10Déc

La soutenance de thèse de Léa Gondian se tiendra le Mardi 17 décembre à 10 h dans l’amphithéâtre du bâtiment Polytech (Campus Universitaire, Savoie Technolac, Bourget-du-Lac). Elle soutiendra publiquement ses travaux de thèse intitulés « Application de l’analyse de sensibilité temporelle pour la description de la réponse thermique d’un bâtiment aux actions des habitants ».

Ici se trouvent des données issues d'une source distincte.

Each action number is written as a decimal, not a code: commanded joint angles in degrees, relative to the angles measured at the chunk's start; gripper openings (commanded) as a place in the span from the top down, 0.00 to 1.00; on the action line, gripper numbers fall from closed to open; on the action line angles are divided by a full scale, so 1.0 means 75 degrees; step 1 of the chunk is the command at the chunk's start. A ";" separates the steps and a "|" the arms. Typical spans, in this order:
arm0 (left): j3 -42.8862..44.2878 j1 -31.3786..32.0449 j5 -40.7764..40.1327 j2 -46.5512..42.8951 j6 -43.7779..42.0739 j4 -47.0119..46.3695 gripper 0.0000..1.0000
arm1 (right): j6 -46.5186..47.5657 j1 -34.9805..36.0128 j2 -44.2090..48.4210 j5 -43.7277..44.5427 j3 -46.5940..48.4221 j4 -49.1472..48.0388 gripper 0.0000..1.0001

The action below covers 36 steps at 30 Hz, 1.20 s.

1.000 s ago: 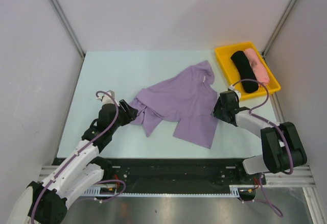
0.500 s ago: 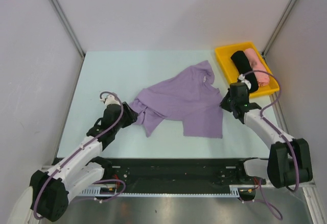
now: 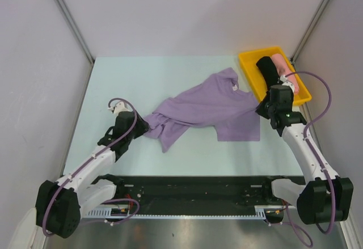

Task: Roll the t-shirts
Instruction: Flatten out the T-shirt at the center of the board.

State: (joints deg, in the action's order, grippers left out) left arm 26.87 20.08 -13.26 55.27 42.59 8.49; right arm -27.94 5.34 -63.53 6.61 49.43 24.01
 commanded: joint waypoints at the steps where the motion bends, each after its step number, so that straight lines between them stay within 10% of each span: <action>1: 0.0389 -0.0052 -0.0213 0.0457 -0.0006 -0.0335 0.47 | 0.0246 -0.0115 0.0162 -0.0060 0.0897 0.0220 1.00; 16: 0.1303 -0.0052 -0.0061 0.2977 -0.0054 -0.1870 0.37 | 0.0257 -0.0103 -0.0424 -0.0448 0.1811 0.0139 1.00; 20: 0.1899 -0.0063 -0.0154 0.3681 -0.0170 -0.1836 0.60 | 0.0281 -0.0115 -0.0705 -0.0495 0.2256 0.0057 1.00; 23: 0.2449 -0.0122 -0.0493 0.3858 -0.0474 -0.1684 0.98 | 0.0281 -0.0127 -0.1091 -0.0635 0.2840 -0.0153 1.00; 36: 0.7208 -0.1329 -0.0366 0.2863 -0.1998 0.0027 1.00 | -0.0059 -0.1040 -0.2768 -0.1385 0.8266 0.1426 1.00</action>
State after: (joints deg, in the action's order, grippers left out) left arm 71.81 10.96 -15.05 83.46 32.67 4.82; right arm -27.18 1.13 -84.93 -1.02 100.36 30.46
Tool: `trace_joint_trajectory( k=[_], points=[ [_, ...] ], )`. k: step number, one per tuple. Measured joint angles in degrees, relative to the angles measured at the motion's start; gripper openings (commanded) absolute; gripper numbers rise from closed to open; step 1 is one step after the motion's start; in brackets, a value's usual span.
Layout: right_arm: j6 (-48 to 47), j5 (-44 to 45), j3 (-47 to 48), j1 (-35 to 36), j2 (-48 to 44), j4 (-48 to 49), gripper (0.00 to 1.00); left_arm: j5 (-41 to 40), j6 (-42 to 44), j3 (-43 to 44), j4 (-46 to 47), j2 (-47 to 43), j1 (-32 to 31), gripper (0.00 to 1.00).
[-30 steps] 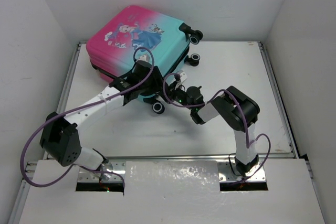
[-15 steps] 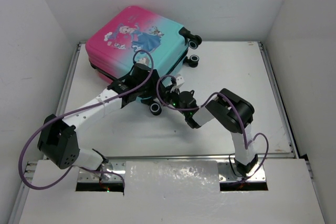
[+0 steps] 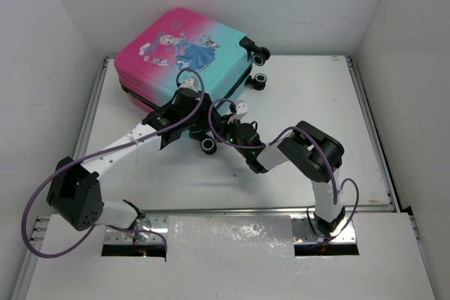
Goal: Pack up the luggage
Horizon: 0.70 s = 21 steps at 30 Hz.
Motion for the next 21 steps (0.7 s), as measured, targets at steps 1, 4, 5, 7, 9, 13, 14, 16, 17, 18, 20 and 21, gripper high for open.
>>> trace_joint_trajectory(
  k=[1,4,5,7,9,13,14,16,17,18,20,21],
  points=[
    [0.0,-0.2,0.0,0.0,-0.5,-0.9,0.00,-0.2,0.0,-0.5,0.7,-0.4,0.0,0.00],
    [-0.7,-2.7,0.5,-0.7,-2.2,-3.6,0.00,-0.7,0.7,-2.5,3.3,-1.8,0.0,0.00],
    [-1.0,-4.3,0.8,-1.1,-2.6,-4.3,0.00,-0.9,0.9,-3.0,4.1,-2.1,0.0,0.00],
    [-1.9,-7.3,1.4,-1.9,-3.1,-5.6,0.00,-1.1,1.6,-3.9,5.4,-2.8,0.0,0.00],
    [-3.0,-9.9,1.5,-2.4,-3.3,-6.0,0.00,-1.2,2.2,-4.7,6.5,-3.2,0.0,0.00],
    [-4.3,-14.0,1.7,-2.8,-3.3,-6.1,0.00,-1.2,2.7,-4.9,6.4,-3.6,0.0,0.00],
    [-4.7,-14.8,1.8,-2.8,-3.3,-6.1,0.00,-1.3,2.8,-4.9,6.4,-3.7,0.0,0.00],
    [-5.1,-16.3,1.8,-2.9,-3.1,-5.6,0.00,-1.7,3.1,-4.9,5.9,-3.9,0.0,0.00],
    [-5.2,-17.2,1.8,-2.9,-2.8,-4.9,0.00,-1.9,3.4,-4.9,5.6,-4.1,0.0,0.00],
    [-5.4,-18.2,1.8,-2.9,-2.3,-4.0,0.00,-2.2,3.7,-4.9,5.1,-4.3,0.0,0.00],
    [-6.0,-20.0,1.8,-2.9,-1.2,-2.2,0.00,-2.7,4.0,-4.7,4.0,-4.5,0.0,0.00],
    [-6.5,-20.8,1.9,-2.9,-0.7,-1.4,0.00,-3.0,4.0,-4.5,3.2,-4.5,0.0,0.00]
  ],
)
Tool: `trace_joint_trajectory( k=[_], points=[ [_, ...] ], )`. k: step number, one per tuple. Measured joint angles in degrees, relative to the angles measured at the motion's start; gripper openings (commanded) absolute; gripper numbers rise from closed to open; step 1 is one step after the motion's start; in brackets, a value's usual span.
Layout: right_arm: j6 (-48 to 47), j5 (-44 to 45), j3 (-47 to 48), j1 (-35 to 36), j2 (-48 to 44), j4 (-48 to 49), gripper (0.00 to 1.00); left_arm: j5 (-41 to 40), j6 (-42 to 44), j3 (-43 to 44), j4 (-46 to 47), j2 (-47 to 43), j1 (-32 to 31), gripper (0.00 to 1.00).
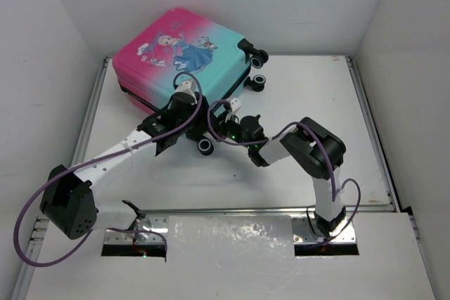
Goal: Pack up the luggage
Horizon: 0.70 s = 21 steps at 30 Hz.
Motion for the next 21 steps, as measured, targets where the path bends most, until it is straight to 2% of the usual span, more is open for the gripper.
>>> trace_joint_trajectory(
  k=[13,21],
  points=[
    [-4.7,-11.7,3.9,-0.6,4.3,0.8,0.00,-1.0,1.3,1.6,-6.5,-0.3,0.1,0.00],
    [-6.6,-13.9,4.3,-0.5,4.4,0.5,0.00,0.2,2.1,1.6,-7.7,-1.1,0.9,0.00]
  ],
)
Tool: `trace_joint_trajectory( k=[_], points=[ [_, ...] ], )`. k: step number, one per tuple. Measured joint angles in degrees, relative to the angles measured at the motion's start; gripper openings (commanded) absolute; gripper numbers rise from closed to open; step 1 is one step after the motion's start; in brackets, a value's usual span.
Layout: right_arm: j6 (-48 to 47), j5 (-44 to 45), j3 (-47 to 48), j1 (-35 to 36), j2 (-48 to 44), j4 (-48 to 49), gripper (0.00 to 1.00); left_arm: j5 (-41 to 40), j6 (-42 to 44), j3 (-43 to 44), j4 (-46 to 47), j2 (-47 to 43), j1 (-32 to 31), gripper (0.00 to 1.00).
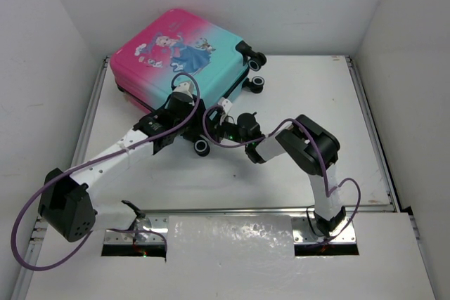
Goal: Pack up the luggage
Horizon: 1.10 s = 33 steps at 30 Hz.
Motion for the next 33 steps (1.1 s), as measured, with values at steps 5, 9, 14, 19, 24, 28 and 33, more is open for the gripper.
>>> trace_joint_trajectory(
  k=[5,9,14,19,24,28,33],
  points=[
    [-0.2,7.6,-1.5,1.4,-0.3,1.1,0.00,0.1,0.0,0.0,0.0,-0.2,0.2,0.00],
    [-0.1,17.5,-2.6,3.3,-1.1,1.4,0.00,-0.1,-0.2,0.0,0.2,-0.5,0.2,0.00],
    [-0.2,25.9,-2.7,4.4,-3.2,-1.3,0.00,-0.5,-0.3,0.0,0.3,-1.0,0.3,0.00],
    [1.3,26.5,-3.1,3.5,-5.2,-3.7,0.00,-0.9,-0.8,-0.6,2.1,-1.2,0.3,0.00],
    [5.1,33.6,-4.3,-5.4,-9.5,-6.9,0.00,-1.5,-0.9,-1.7,1.8,-2.8,0.3,0.00],
    [7.0,38.7,-4.4,-13.1,-11.0,-8.9,0.11,-2.4,-0.9,-2.0,1.2,-3.7,0.3,0.00],
    [7.0,14.9,-4.9,-10.1,-7.5,1.0,0.99,-2.8,-0.9,-2.0,0.7,-3.8,0.3,0.00]
  ],
)
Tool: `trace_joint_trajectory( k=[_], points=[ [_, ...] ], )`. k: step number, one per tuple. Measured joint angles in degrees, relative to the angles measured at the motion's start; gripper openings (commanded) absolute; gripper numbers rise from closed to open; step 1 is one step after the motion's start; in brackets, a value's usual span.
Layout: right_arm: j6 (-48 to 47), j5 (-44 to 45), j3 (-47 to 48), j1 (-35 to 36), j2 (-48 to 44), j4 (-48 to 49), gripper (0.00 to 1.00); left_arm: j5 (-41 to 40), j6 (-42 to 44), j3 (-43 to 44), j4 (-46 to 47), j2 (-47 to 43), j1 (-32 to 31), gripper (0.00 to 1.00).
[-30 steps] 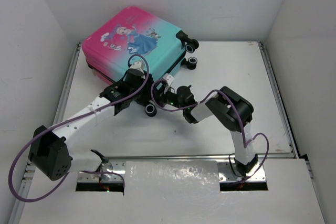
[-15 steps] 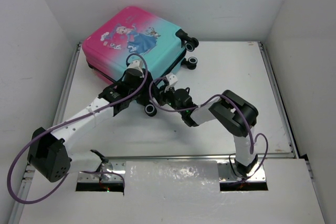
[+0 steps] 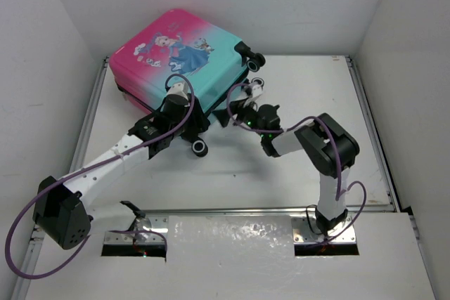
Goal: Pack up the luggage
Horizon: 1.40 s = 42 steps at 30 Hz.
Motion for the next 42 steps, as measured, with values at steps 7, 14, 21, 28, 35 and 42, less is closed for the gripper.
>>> trace_joint_trajectory(
  k=[7,14,21,28,35,42],
  points=[
    [-8.1,-7.0,-1.9,13.7,0.8,-1.0,0.99,1.0,0.6,1.8,-2.4,0.6,0.4,0.00],
    [-8.8,-4.0,1.4,14.3,5.4,0.3,0.75,4.3,0.9,2.2,-2.7,1.4,0.9,0.00],
    [-8.6,-2.0,4.8,14.5,8.0,0.3,0.44,5.2,1.4,2.3,-2.4,1.6,2.0,0.00],
    [-8.8,-1.0,5.5,16.4,8.0,0.3,0.06,5.2,1.8,2.3,-2.1,1.6,2.4,0.00],
    [-8.1,3.1,6.1,17.5,8.0,-1.0,0.00,5.0,1.8,2.2,-1.7,1.6,2.8,0.00],
    [-6.5,11.1,8.0,19.1,7.7,-4.6,0.00,3.8,2.1,1.8,-1.0,0.9,3.5,0.00]
  ],
)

Composition du jury proposé

M. Bruno PEUPORTIER, Directeur de recherche MINES PARIS-TECH, Rapporteur
M. Laurent MORA, Maître de conférences HDR à l’Université de Bordeaux, Rapporteur
M. Francis ALLARD, Professeur à l’Université de La Rochelle, Examinateur
M. Jean-Louis SCARTEZZINI, Professeur à l’EPFL, Examinateur
Mme Monika WOLOSZYN, Professeure à l’USMB, Directrice de thèse
M. Étienne WURTZ, Directeur de recherche au CEA/LITEN, Co-Directeur de thèse
Mme Catherine BUHÉ, Maîtresse de conférences à l’USMB, Co-Encadrante de thèse
Mme Jeanne GOFFART, Ingénieure de recherche à l’USMB, Co-Encadrante de thèse
M. Philippe MARÉCHAL, Ingénieur de recherche au CEA/LITEN, Invité
Mots-clés : Analyse de sensibilité temporelle globale, bâtiment résidentiel, confort d’été, action des occupants, indicateurs d’intensité et de persistance

Résumé :
Avec des vagues de chaleur plus fréquentes et plus sévères dans les années futures, les bâtiments construits aujourd’hui et qui seront exploités pendant plusieurs dizaines d’années, doivent assurer le confort des occupants malgré des conditions estivales caniculaires.
En phase d’exploitation, le pilotage automatisé des protections solaires, la surventilation mécanique nocturne et d’autres solutions techniques connaissent des limites en termes d’acception et d’appropriation par les occupants. Il est ainsi indispensable de repenser le bâtiment avec l’occupant au centre de la gestion du confort interne et comprendre l’influence de ces comportements avec ou sans systèmes sur la réponse thermique du bâtiment.
Ces travaux de thèse se sont ainsi intéressés au développement d’une méthodologie permettant de quantifier l’influence d’actions ciblées des occupants sur le comportement thermique de maisons individuelles. Basée sur des analyses de sensibilité globales couplées à de la simulation thermique dynamique, la démarche proposée consiste à déterminer l’intensité et la persistance avec lesquelles une action influence la température intérieure d’un bâtiment. Il en résulte la création de 5 nouveaux indicateurs. Ces indicateurs offrent la possibilité d’agréger les multiples informations fournies par les analyses de sensibilité temporelles réalisées et permettent ainsi d’exploiter aisément les résultats issus de cette approche temporelle. Les indicateurs ont été appliqués dans ces travaux de thèse sur une maison individuelle pour analyser plusieurs choix constructifs (ITE ou ITI) et plusieurs modes de gestion de la ventilation nocturne (mécanique ou naturelle) d’un même bâtiment. Il en ressort que la variante à forte inertie combinée à une ventilation naturelle nocturne rend le bâtiment plus confortable quel que soit le comportement de l’usager vis à vis des autres actions testées. L’ouverture des fenêtres la nuit est donc un éco-comportement à privilégier aux dépends de systèmes techniques coûteux et peu efficaces pour réduire la température du bâtiment. En contrepartie, dans cette configuration, le bâtiment est alors extrêmement sensible à la gestion des ouvertures de fenêtre par les occupants.